Il premier decide di tenere fuori gli assegni oltre i 3mila euro. E agli altri pensionati dal primo agosto solo 500 euro al mese

Le briciole di Renzi ai pensionati

La decisione del governo sul rimborso per la mancata indicizzazione delle pensioni oltre tre volte il minimo è alle battute finali e probabilmente un provvedimento arriverà lunedì in Consiglio dei ministri per un primo giro di tavolo, mentre sembra difficile che in quella sede arrivi già l’approvazione.

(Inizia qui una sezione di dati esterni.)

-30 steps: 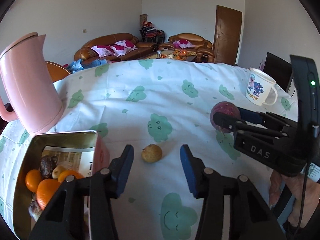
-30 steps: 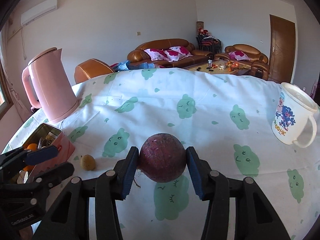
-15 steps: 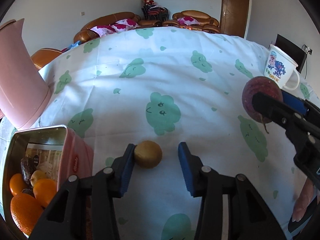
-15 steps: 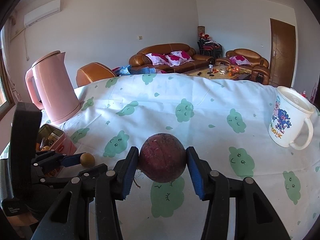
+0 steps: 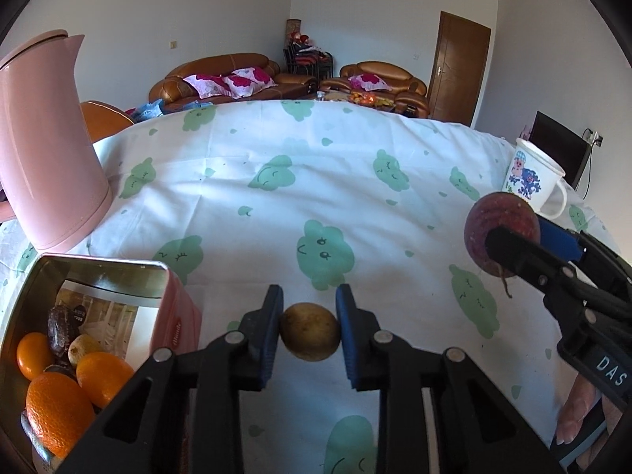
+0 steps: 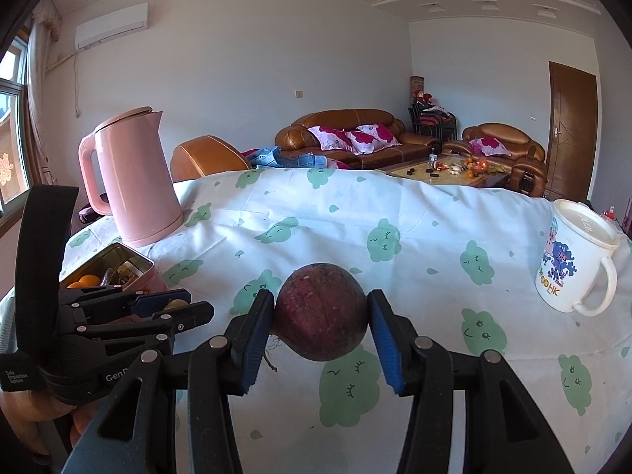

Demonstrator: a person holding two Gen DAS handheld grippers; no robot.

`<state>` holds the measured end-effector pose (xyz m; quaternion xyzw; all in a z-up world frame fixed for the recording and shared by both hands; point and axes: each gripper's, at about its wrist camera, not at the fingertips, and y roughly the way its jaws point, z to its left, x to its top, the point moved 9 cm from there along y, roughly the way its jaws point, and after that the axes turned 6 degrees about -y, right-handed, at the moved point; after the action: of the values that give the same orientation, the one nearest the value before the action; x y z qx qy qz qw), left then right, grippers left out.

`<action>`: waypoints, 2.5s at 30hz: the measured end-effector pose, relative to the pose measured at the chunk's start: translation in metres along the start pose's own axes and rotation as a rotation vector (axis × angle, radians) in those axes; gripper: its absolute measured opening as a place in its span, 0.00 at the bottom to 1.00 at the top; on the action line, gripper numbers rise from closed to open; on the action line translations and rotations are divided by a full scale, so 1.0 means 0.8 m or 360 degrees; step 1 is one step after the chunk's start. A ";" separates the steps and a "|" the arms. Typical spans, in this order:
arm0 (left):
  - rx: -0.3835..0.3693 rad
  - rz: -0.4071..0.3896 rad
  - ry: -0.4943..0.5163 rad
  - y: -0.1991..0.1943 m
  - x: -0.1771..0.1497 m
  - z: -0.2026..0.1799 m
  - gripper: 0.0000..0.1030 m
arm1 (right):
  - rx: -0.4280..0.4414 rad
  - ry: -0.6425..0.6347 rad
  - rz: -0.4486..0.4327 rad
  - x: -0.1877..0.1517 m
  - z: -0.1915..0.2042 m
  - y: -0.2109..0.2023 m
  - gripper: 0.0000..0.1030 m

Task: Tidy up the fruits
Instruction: 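Lift the purple-red fruit with the right tool while the left lifts the brown fruit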

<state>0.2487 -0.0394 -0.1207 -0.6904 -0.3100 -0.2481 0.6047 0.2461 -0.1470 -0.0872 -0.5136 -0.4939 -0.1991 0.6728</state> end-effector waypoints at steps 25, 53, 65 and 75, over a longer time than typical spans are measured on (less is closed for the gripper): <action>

Intanto però, Matteo Renzi, ospite a L'Arena, ha lanciato la sua promessa: "Nessun pensionato perderà un centesimo. Noi scriveremo una nuova norma rispetto al blocco dell’indicizzazione che restituirà in tasca a 4 milioni di italiani il primo agosto 500 euro a testa". Il premier, in merito alla sentenza della Corte Costituzionale precisa: "Nessuna polemica sulla sentenza e su chi mi ha preceduto. Rispetto la sentenza, ma non mi è piaciuta".

Per rispondere alla sentenza della Consulta sulle pensioni il governo userà i due miliardi "che mi ero tenuto per le misure per il contrasto della povertà". Il premier poi ha precisato che saranno tenuti fuori dal rimborso gli assegni oltre i 3.000 euro. "Ovviamente non è un rimborso totale che sarebbe di 18 miliardi. Significherebbe tagliare la scuola, il sociale e le strade. Sarebbe allucinante".

Intanto stasera, non ci sarà alcuna riunione tecnica a palazzo Chigi. Fonti del governo hanno spiegato che ci sono contatti continui, ma non è all’ordine del giorno alcuna riunione.